The study uses a hybrid evaluation approach combining LLM-as-Judge with human assessments to ensure comprehensive evaluations. This blend allows scalable and context-aware evaluations across complex safety risks.

Metrics

The primary metric used is Attack Success Rate (ASR), measuring the proportion of unsafe responses in model outputs. This applies uniformly across LLMs, MLLMs, and T2I models, providing a consistent basis for vulnerability comparisons.

Experimental Findings

LLMs Safety Vulnerabilities

DeepSeek-R1 and DeepSeek-V3 exhibit language-based disparities in safety performance. English contexts show higher ASRs, indicating less effective safety alignment across languages. Chain-of-Thought reasoning models reveal increased vulnerabilities due to transparency.
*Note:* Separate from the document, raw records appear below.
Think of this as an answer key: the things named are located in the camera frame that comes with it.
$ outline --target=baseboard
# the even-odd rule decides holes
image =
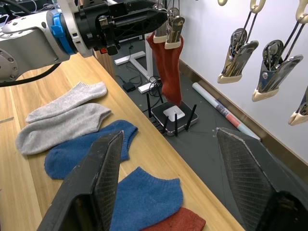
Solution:
[[[253,118],[248,116],[244,111],[231,102],[225,95],[219,92],[206,80],[201,78],[188,65],[180,60],[180,72],[187,76],[192,82],[198,82],[214,98],[220,101],[230,112],[238,117],[246,126],[248,126],[257,136],[261,138],[263,145],[287,165],[297,176],[308,184],[308,165],[292,150],[286,147],[282,142],[270,134]]]

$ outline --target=floor
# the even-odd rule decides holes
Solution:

Figure 1: ASR (\%) of DeepSeek-R1 and DeepSeek-V3 on CNSafe_RT.

Comparative Analysis with Other Chinese LLMs

DeepSeek models show inferior safety performance compared to other Chinese LLMs, particularly in reasoning transparency among reasoning models and innovative training methods lacking safety considerations.

Figure 2: ASR (\%) of Chinese-developed LLMs on CNSafe_RT.

Safety in MLLMs

DeepSeek-VL2's vulnerabilities primarily stem from inadequate comprehension of typographical perturbations and semantic image understanding, resulting in higher ASRs in typography-based attacks.

Figure 3: Image semantic-based Attack.

T2I Model Risks

Janus-Pro-7B faces significant safety risks, especially in generating inappropriate sexual content and illegal activity images, much like Stable-Diffusion-3.5-Large.

Figure 4: Examples of unsafe images generated by Janus-Pro-7B.

Conclusion

The evaluation reveals several critical insights:

Jailbreaking Vulnerabilities: Despite robust direct threat handling, DeepSeek models are susceptible to adversarial manipulations.
Cross-lingual Disparities: Safety alignment differs across languages, with more vulnerabilities in English contexts.
Chain-of-Thought Risks: Transparency in reasoning models increases attack surfaces.
Multimodal Capability Deficiencies: Strong safety performance often masks limitations in comprehension.
Text-to-Image Generation Risks: Urgent need for strengthened safety measures in T2I models.

These findings call for continual safety evaluations and stronger mechanisms, especially against jailbreak attacks, alongside developing comprehensive benchmarks to refine large model safety protocols.